Another study published in the journal eLife found that one strain of bacteria, Prevotella copri, may contribute to the development of RA. The research team found Prevotella copri in the intestines of 75 percent of people with early, untreated RA, compared with 12 percent of people with chronic, treated RA. The researchers theorize that this bacterium promotes inflammation and/or crowds out beneficial bacteria that fight inflammation. Conversely, a different strain of bacteria, Prevotella histicola, may actually decrease symptoms of RA, as well as disease progression.
How to Support your Gut Health
The bacteria in your gut can have a direct impact on many aspects of your health. As such, it’s crucial to support your gut health daily. Here are our top tips for a healthy gut:
- Eat an anti-inflammatory, high-fiber diet.
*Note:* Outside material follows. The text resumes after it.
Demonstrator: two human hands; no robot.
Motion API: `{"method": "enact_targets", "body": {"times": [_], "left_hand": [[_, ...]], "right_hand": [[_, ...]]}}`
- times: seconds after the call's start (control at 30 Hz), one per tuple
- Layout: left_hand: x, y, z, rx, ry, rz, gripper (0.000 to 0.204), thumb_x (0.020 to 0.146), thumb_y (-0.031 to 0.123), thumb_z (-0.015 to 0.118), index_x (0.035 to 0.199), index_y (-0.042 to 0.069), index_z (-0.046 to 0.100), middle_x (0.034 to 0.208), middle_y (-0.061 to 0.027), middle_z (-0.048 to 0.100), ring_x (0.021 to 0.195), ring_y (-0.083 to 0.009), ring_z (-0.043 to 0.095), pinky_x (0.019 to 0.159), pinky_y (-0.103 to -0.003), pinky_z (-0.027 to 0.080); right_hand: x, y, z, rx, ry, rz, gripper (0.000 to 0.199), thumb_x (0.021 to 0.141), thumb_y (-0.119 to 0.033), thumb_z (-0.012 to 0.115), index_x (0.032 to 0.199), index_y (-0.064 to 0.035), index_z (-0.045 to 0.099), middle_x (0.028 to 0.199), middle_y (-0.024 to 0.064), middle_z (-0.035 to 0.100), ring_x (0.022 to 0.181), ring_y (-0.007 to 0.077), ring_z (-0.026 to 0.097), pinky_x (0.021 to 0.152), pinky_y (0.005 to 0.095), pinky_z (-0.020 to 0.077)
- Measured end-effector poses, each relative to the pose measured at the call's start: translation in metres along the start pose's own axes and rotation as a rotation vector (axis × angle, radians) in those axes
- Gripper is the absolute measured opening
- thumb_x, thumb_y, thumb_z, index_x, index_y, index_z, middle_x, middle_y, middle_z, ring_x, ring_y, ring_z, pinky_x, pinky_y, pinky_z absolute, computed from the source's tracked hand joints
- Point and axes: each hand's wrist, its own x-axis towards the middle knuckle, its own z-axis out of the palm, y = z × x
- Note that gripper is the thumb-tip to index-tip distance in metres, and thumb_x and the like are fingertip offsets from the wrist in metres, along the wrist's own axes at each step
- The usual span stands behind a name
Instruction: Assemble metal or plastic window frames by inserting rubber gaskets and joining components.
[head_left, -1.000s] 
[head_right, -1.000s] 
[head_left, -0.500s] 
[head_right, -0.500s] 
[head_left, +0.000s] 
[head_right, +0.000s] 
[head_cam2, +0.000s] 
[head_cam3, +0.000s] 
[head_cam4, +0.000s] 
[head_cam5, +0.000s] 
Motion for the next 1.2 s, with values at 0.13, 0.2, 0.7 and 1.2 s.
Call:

Center your diet around fruits, vegetables, gluten-free grains, legumes, nuts, seeds, lean protein, fatty fish, and fermented foods.
- Add a probiotic: For an extra boost, consider taking a high-quality supplement that contains both prebiotics and probiotics.
- Reduce your stress: Stress can negatively affect the balance of good and bad bacteria in your gut, so make time to decompress and use relaxation tools to keep your stress in check.
- Consider a joint health supplement: If you struggle with joint pain or stiffness, consider taking an anti-inflammatory supplement, such as JointFuel360. Reducing your inflammation can not only support your joint health, but can also improve your gut health. This is because gut health and chronic inflammation function as a two-way street. The same chronic inflammation that targets your joints may also affect your digestive system. Studies show that GI conditions are common in arthritis patients as a result of an active inflammatory response.
The Bottom Line
An unbalanced, inflamed digestive tract can cause a host of unwanted health symptoms, from chronic constipation to fatigue to painful, inflamed joints. A few changes to your diet and lifestyle can go a long way in helping you improve your gut health and, consequently, your overall health and well-being.